The problem seems to be that NULL expands to 0. As a literal
constant, this is assignable to any pointer, but once all the template
stuff happens, you end up with an expression with integer type, and
that's different. Similarly (and more predictably), this fails, too:
int z = 0;
f(z);
I have a workaround, which is to replace the constant NULL with an
expression which is assignable to any pointer type. Fortunately, this
is easy in C++:
class NullPlaceholder
{
public:
template <class T>
operator T*() const { return((T*)NULL); }
};
NullPlaceholder _NULL;
Now, I can write (std::tr1::bind(f, _1))(_NULL); and the compiler is
happy.
Is there a better workaround for this problem? It seems like wanting
to use NULL as a constant would be a pretty common case. Ideally,
bind would be fixed so that NULL works, but I'm not sure how to do
that without loosening the type checking for all int->pointer
conversions. (I played around with trying to use specialization to
add some scaffolding so that the A{1,2,3,...} template types for an
int 0 literal would actually use a NullPlaceholder, but I didn't get
very far, and while this would work for the compilers I use, it would
not be formally portable.) A documentation note, at least, would have
helped me figure out what was going wrong.
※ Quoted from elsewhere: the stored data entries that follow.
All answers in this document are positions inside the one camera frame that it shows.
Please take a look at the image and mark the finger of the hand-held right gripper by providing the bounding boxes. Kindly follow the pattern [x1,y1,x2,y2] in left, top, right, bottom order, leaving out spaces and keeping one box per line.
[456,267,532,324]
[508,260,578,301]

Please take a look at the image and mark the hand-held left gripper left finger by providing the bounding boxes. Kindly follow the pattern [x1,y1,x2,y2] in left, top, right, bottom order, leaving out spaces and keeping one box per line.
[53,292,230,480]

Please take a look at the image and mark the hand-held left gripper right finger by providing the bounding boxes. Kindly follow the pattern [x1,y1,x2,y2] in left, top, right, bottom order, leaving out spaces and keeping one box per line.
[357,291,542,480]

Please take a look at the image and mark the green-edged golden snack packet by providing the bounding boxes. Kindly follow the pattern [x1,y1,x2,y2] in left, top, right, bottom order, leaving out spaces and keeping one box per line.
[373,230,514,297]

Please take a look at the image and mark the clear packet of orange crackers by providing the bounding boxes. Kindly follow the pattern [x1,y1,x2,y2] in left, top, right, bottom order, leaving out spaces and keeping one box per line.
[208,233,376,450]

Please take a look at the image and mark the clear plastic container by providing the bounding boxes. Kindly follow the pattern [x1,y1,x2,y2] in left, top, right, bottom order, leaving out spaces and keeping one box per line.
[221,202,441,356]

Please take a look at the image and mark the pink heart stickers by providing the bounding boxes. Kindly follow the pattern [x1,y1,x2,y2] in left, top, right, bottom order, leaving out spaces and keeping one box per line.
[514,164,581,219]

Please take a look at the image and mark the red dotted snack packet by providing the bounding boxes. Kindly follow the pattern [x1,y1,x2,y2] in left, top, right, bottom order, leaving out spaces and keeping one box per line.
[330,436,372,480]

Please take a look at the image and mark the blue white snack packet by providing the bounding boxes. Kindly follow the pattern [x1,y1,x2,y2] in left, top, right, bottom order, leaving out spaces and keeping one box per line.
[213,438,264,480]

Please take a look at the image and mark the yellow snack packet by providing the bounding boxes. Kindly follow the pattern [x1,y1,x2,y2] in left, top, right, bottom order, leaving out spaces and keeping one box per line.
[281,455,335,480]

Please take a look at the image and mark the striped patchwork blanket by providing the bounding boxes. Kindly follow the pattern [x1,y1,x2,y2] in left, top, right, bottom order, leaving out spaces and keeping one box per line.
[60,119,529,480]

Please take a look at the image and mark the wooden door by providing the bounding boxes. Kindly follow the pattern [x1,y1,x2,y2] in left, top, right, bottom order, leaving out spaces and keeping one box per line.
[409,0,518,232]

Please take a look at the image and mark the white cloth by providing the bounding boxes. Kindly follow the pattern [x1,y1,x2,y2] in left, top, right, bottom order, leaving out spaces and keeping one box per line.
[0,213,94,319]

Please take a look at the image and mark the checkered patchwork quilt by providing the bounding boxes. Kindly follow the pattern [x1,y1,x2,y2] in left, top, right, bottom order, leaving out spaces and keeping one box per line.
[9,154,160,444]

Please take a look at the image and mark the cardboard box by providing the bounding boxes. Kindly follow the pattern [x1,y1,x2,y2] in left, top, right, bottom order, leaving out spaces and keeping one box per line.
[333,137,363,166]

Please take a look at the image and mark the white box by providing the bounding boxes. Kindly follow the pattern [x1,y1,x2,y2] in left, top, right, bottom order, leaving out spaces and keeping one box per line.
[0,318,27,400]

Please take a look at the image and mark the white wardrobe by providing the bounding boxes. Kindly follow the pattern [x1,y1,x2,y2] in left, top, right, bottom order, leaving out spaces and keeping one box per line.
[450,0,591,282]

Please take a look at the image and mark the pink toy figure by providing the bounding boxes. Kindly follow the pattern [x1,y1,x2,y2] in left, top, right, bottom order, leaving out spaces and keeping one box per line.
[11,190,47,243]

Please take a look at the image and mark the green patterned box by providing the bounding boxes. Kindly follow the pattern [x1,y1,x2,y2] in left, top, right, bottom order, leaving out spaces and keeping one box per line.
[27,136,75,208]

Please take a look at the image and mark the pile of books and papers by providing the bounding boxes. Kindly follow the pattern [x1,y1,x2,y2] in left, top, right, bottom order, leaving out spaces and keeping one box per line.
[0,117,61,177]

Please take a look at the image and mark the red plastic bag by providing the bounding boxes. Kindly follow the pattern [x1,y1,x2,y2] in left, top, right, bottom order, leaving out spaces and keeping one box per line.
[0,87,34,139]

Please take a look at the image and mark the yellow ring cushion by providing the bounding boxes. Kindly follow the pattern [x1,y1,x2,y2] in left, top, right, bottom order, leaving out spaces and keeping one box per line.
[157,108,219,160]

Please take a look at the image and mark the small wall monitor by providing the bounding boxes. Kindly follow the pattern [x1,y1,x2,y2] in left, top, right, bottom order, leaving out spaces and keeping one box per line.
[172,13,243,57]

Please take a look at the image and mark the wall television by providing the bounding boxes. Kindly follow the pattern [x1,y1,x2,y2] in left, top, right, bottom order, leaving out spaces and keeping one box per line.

Providing _NULL as a
"placeholder" in the library would be the next best thing to having
NULL work as is.
I'm not sure if there are any other common expressions in C++ which
will run into similar issues. Integer and string literal constants
work just fine, but I may be missing some more subtle case.
Marc
P.S. It occurs to me that replacing the runtime's NULL with a macro
which expanded to a constant of type NullPlaceholder should work
perfectly (and does in my tests). Any use of NULL in an expression
would dtrt, and optimize to the use of a constant. But overriding the
runtime like this just feels sketchy.